*PROVIDED DATA*.

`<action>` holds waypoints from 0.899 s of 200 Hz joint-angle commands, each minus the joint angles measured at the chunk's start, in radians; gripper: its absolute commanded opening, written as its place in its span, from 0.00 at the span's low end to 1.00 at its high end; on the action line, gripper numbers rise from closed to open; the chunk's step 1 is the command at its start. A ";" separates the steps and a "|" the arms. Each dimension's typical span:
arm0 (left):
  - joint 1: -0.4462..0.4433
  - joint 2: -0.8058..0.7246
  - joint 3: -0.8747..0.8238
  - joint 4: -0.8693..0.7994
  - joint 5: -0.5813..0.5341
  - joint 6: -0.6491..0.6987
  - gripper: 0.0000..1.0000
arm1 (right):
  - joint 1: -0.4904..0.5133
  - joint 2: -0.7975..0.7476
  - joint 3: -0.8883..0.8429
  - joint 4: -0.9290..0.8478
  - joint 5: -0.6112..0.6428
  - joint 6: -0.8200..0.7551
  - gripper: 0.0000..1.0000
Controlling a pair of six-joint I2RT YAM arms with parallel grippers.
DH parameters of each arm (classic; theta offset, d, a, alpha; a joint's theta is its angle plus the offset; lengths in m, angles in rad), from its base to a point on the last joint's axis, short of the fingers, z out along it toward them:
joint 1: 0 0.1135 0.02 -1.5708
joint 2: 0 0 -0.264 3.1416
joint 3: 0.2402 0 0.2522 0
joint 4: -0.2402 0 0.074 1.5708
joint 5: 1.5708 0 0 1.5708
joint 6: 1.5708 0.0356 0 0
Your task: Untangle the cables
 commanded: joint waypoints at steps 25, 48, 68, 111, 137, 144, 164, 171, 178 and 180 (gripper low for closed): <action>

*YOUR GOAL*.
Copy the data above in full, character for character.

*COMPLETED TASK*.
`<action>` holds waypoints from 0.899 s of 200 Hz joint-angle commands, each minus the joint angles measured at the chunk's start, in radians; gripper: its absolute commanded opening, written as its place in its span, from 0.00 at the span's low end to 1.00 at its high end; on the action line, gripper numbers rise from closed to open; the chunk's step 1 is the command at its start. A ";" separates the steps and a "|" the arms. Each dimension's typical span:
arm0 (left):
  - joint 1: -0.4462..0.4433
  - joint 2: -0.8058..0.7246
  - joint 3: -0.8747..0.8238
  - joint 4: -0.8693..0.7994
  - joint 5: -0.5813..0.5341
  - joint 6: -0.6491..0.6987
  - gripper: 0.0000..1.0000
arm1 (right):
  - joint 1: -0.4904..0.5133
  - joint 2: -0.7975..0.7476
  - joint 3: -0.8883..0.8429
  - joint 4: -0.9290..0.8478
  - joint 5: -0.6112..0.6428
  - joint 6: -0.8200..0.7551
  - gripper: 0.0000..1.0000
Controlling a pair of six-joint I2RT YAM arms with parallel grippers.
DH parameters of each arm (classic; theta offset, d, a, alpha; a joint's theta is its angle plus the offset; lengths in m, angles in rad), from its base to a point on the last joint's axis, short of the fingers, z out along it toward them:
joint 1: 0 0.1135 0.02 -1.5708
joint 2: 0 0 -0.264 3.1416
joint 3: 0.2402 0 0.2522 0
joint 4: -0.2402 0 0.074 1.5708
joint 5: 1.5708 0 0 1.5708
joint 6: 1.5708 0.0356 0 0
Your task: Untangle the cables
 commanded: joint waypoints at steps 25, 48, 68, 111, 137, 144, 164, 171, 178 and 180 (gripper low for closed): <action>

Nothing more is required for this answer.